Hi,
I have tested timer boundary events (interrupting and
non-interrupting) on service tasks but they did not work as expected.
Does Camunda support timer boundary events on service tasks?
Best regards
Hi,
I have tested timer boundary events (interrupting and
non-interrupting) on service tasks but they did not work as expected.
Does Camunda support timer boundary events on service tasks?
Best regards
Hi @tomes,
Yes, timer events are supported, see 1.
Could you please elaborate a bit more in detail what did not work for you? What did you expect and what was the actual result?
Thanks.
Cheers,
Roman
I tried boundary events on UserTasks and they work perfectly.

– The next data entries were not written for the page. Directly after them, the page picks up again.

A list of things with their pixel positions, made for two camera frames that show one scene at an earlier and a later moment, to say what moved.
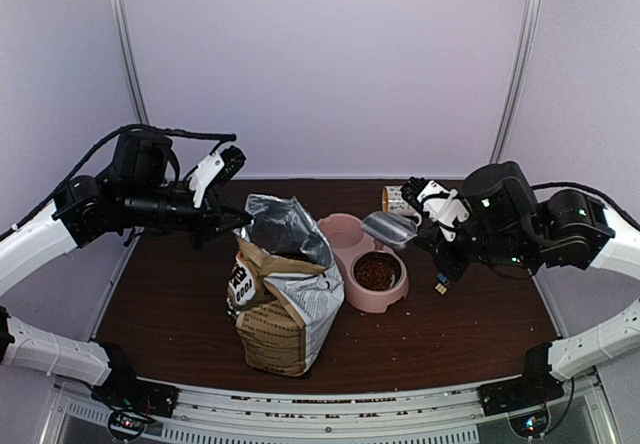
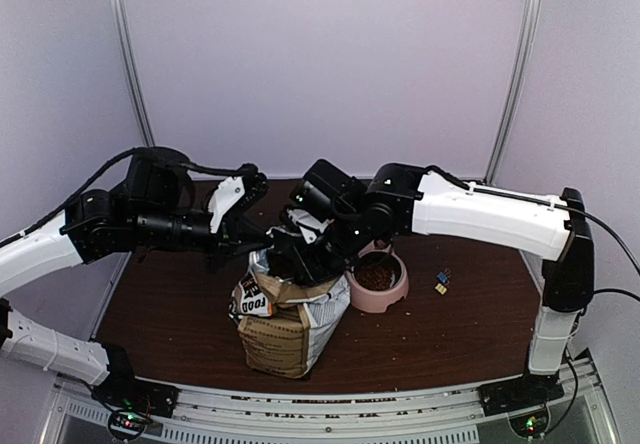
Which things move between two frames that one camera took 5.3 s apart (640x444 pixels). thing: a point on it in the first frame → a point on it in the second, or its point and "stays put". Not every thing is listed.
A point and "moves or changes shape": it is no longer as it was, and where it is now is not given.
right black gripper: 452,267 → 309,273
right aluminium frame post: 519,63 stays put
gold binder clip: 440,288 stays put
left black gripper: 210,220 → 233,240
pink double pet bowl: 349,239 stays put
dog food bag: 284,288 moves or changes shape
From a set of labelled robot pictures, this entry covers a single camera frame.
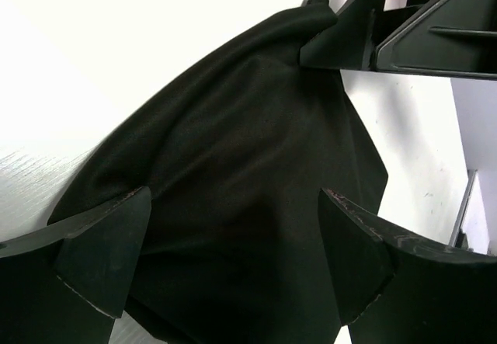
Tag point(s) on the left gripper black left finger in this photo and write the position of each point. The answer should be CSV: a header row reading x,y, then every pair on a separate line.
x,y
69,282

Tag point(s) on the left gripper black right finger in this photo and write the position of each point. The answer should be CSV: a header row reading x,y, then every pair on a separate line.
x,y
394,286

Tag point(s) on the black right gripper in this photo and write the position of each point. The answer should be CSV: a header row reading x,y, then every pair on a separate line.
x,y
452,38

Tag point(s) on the black t shirt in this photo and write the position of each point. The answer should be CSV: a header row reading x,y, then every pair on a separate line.
x,y
235,152

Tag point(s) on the aluminium rail at table edge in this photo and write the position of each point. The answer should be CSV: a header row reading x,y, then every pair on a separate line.
x,y
456,233

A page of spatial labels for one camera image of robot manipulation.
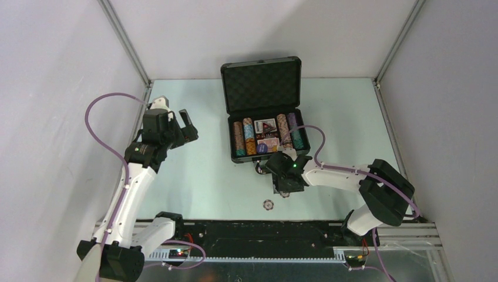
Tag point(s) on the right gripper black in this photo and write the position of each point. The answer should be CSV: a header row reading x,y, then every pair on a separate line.
x,y
286,185

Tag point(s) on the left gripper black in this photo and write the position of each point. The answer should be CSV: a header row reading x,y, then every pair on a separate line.
x,y
175,131

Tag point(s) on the poker chip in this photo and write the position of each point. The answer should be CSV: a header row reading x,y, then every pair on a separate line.
x,y
286,194
268,204

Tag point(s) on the red playing card deck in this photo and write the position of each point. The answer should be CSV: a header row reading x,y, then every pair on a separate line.
x,y
272,143

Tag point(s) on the blue playing card deck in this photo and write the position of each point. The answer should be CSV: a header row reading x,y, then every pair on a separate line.
x,y
257,125

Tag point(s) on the black poker set case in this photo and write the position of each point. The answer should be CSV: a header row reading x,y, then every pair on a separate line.
x,y
260,90

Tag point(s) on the blue small blind button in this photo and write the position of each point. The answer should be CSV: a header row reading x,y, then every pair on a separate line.
x,y
261,148

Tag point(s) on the black triangular all-in marker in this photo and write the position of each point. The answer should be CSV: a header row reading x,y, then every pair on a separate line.
x,y
266,127

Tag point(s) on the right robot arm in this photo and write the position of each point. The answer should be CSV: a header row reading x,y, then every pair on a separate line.
x,y
385,192

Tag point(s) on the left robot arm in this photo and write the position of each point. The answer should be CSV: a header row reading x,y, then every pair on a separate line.
x,y
120,252

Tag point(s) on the pink brown chip stack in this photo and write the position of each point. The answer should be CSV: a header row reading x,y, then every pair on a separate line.
x,y
286,141

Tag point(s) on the brown teal chip stack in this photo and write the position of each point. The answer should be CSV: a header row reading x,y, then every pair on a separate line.
x,y
239,139

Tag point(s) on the purple chip stack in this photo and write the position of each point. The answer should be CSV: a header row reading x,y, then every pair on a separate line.
x,y
292,120

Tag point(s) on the orange blue chip stack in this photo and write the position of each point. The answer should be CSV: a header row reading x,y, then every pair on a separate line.
x,y
250,143

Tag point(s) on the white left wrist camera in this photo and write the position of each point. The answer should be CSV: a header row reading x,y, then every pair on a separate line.
x,y
160,103

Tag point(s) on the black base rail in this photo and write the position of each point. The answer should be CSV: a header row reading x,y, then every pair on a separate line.
x,y
267,240

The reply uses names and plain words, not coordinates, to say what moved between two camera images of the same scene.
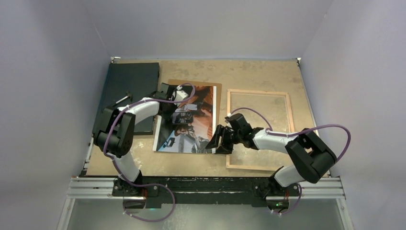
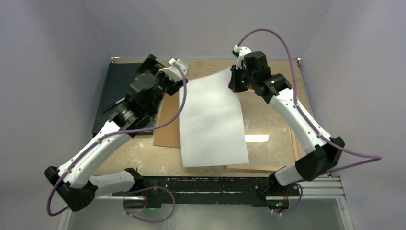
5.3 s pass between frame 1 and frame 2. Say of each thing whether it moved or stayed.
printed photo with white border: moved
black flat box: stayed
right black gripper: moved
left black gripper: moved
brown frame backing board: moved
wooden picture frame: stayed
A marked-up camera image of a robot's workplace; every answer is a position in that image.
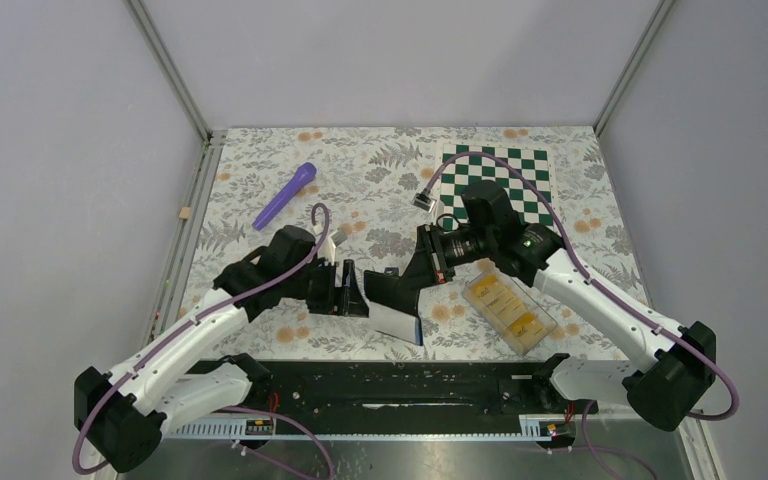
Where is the clear box of cards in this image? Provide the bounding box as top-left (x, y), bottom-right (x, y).
top-left (462, 268), bottom-right (557, 355)

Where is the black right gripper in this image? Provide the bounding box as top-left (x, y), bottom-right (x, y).
top-left (396, 222), bottom-right (496, 295)

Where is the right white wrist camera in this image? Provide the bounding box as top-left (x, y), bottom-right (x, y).
top-left (412, 189), bottom-right (445, 223)

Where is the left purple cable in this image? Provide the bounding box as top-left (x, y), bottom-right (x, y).
top-left (71, 202), bottom-right (332, 477)

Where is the purple toy microphone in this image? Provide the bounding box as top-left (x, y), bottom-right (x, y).
top-left (252, 162), bottom-right (317, 231)

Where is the purple cable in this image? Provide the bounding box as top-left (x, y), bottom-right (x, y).
top-left (71, 202), bottom-right (332, 477)
top-left (426, 150), bottom-right (741, 423)

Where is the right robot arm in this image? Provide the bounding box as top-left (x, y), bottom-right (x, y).
top-left (363, 180), bottom-right (717, 431)

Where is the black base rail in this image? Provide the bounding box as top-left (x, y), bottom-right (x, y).
top-left (189, 354), bottom-right (588, 439)

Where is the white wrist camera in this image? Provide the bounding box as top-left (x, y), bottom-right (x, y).
top-left (318, 227), bottom-right (348, 265)
top-left (412, 189), bottom-right (445, 223)

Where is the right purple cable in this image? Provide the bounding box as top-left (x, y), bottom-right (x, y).
top-left (426, 150), bottom-right (741, 423)

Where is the green white chessboard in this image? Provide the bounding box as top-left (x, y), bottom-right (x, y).
top-left (432, 142), bottom-right (560, 241)

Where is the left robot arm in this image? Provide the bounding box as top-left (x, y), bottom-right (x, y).
top-left (72, 225), bottom-right (369, 475)

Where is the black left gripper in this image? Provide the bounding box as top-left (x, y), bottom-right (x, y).
top-left (284, 258), bottom-right (371, 317)

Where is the black leather card holder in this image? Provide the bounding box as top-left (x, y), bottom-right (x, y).
top-left (363, 270), bottom-right (424, 346)

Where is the white slotted cable duct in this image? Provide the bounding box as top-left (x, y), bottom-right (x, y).
top-left (165, 415), bottom-right (577, 444)

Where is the floral tablecloth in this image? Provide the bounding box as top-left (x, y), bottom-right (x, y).
top-left (156, 126), bottom-right (647, 361)

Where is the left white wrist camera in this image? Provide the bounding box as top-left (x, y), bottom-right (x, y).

My question is relatet to timer boundary events on service tasks. Even if my service task takes longer then the configured duration on the timer boundary events, the service task is finished.
My expectation is that the timer event is triggered.
Does it work in your test?
Hi @tomes
Try to set camunda:asyncBefore=“true” on Service Task
See below link
https://docs.camunda.org/manual/7.5/user-guide/process-engine/transactions-in-processes/#reasoning-for-this-design
Timers cannot fire before the transaction is committed to the database. Timers are explained in more detail later, but they are triggered by the only active part of the Process Engine where we use own Threads: The Job Executor. Hence they run in an own thread which receives the due timers from the database. However, in the database the timers are not visible before the current transaction is visible.
Hassan is correct that a timer won’t fire before it gets committed and that the process engine only commits when the process instance reaches a wait state. However, asyncBefore
won’t help here since it is before and not after start. That means, when the asyncBefore
job is created, the service task is not active yet and therefore the timer job does not exist yet. Timer events on service tasks will only work if the service task itself is a wait state. That is the case if it is implemented as an external task or if it is implemented via the asynchronous service task pattern.
Cheers,
Thorben
Hi,
Sorry for digging up an old-ish thread but I too thought I could put a timer on my service task. So I’ve taken a look at the asynchronous service task pattern (checked out the code and looked at the test) and I am wondering how a timer would work on the asynchronous service task? I went ahead and changed the diagram and added a little bit of code but I don’t think the timer gets triggered at all, just like for normal service tasks.
I had a read of the external tasks but I don’t really get where the actual work a task needs to complete is implemented.